1. nncase_runtime Module Usage Guide#
1. Overview#
This document introduces the CanMV nncase_runtime module, guiding developers on how to use MicroPython to call the KPU
and AI2D
modules.
2. Function Introduction#
2.1. Import Libraries#
Before using the nncase_runtime module, you need to import the relevant libraries:
import nncase_runtime as nn
import ulab.numpy as np
2.2. KPU Initialization#
Initialize the model inference module:
kpu = nn.kpu()
2.3. AI2D Initialization#
Initialize the image processing module:
ai2d = nn.ai2d()
2.4. Load Model#
There are two ways to load the model: by file path or binary data.
# By file path
model = nn.load_model('test.kmodel')
# By binary data
with open("test.kmodel", "rb") as f:
data = f.read()
kpu.load_kmodel(data)
2.5. Using KPU for Inference Alone#
2.5.1. Set Model Input#
Before model inference, you need to set the corresponding model input data:
data = np.zeros((1, 3, 320, 320), dtype=np.uint8)
kpu_input = nn.from_numpy(data)
kpu.set_input_tensor(0, kpu_input)
# If the model has multiple inputs
kpu.set_input_tensor(1, kpu_input_1)
kpu.set_input_tensor(2, kpu_input_2)
2.5.2. Execute Inference and Get Results#
Execute inference and get results:
kpu.run()
result = kpu.get_output_tensor(i) # Returns the i-th output tensor
data = result.to_numpy() # Converts the output tensor to a numpy object
2.6. Using AI2D+KPU for Inference#
Use AI2D to preprocess data collected from the camera, then use KPU for inference.
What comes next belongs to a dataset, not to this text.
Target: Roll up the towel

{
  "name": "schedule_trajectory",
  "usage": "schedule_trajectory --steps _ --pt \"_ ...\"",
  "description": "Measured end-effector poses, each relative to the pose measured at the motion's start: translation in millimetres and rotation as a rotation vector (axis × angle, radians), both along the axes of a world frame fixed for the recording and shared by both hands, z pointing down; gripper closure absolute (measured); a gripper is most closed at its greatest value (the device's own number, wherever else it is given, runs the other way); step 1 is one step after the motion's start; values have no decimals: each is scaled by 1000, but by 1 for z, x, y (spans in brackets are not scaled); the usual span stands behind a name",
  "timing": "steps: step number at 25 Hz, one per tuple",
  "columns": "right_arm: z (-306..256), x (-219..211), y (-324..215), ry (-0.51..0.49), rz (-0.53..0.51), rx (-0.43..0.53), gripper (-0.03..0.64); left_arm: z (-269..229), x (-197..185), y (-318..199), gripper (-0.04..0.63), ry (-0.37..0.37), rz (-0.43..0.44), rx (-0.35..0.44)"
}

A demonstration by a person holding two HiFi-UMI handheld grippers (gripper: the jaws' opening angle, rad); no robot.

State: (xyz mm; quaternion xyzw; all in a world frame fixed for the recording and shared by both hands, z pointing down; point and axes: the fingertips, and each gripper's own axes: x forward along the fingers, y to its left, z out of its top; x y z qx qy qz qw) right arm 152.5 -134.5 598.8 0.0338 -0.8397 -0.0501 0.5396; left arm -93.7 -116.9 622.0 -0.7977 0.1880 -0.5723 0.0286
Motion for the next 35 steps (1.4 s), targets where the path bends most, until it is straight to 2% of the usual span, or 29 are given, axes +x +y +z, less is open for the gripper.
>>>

For configuration of input devices such as cameras, refer to the AI Demo Documentation.
2.6.1. Configure AI2D Parameters#
AI2D functions include crop
, shift
, pad
, resize
, affine
. Configure the corresponding parameters as needed; unused functions can be ignored.
# Basic configuration: input/output layout, input/output dtype
ai2d.set_dtype(nncase_runtime.ai2d_format.NCHW_FMT,
nncase_runtime.ai2d_format.NCHW_FMT,
np.uint8, np.uint8)
# Function configuration, taking pad and resize as examples
ai2d.set_pad_param(True, [0, 0, 0, 0, 1, 1, 2, 2], 0, [127, 127, 127])
ai2d.set_resize_param(True, nn.interp_method.tf_bilinear, nn.interp_mode.half_pixel)
# Execute configuration, need to configure input/output shape
ai2d_builder = ai2d.build([1, 3, 224, 224], [1, 3, 256, 256])
2.6.2. AI2D+KPU Inference#
Execute AI2D and KPU combined inference:
data = np.zeros((1, 3, 224, 224), dtype=np.uint8)
ai2d_input = nn.from_numpy(data)
# Get the input tensor for KPU
kpu_input = kpu.get_input_tensor(0)
# Set the output of AI2D as the input of KPU
ai2d_builder.run(ai2d_input, kpu_input)
kpu.run()
# Get the output tensor of KPU
result = kpu.get_output_tensor(i) # Returns the i-th output tensor
data = result.to_numpy() # Converts the output tensor to a numpy object
2.7. Release Memory#
Ensure that all global
variable reference counts are zero before the program ends to avoid memory leaks. You can also call gc.collect()
at the beginning of the program to release any unreleased memory.
import nncase_runtime as nn
import gc
del kpu
del ai2d
del ai2d_builder
# tensor = nn.from_numpy()
del tensor
# input_tensor = kpu.get_input_tensor(i)
del input_tensor
# output_tensor = kpu.get_output_tensor(i)
del output_tensor
gc.collect()
nn.shrink_memory_pool()
3. Summary#
This module provides a basic framework for using KPU and AI2D for deep learning inference. Developers can configure models and parameters according to specific needs, perform image processing and inference tasks, and manage memory to improve program stability and performance.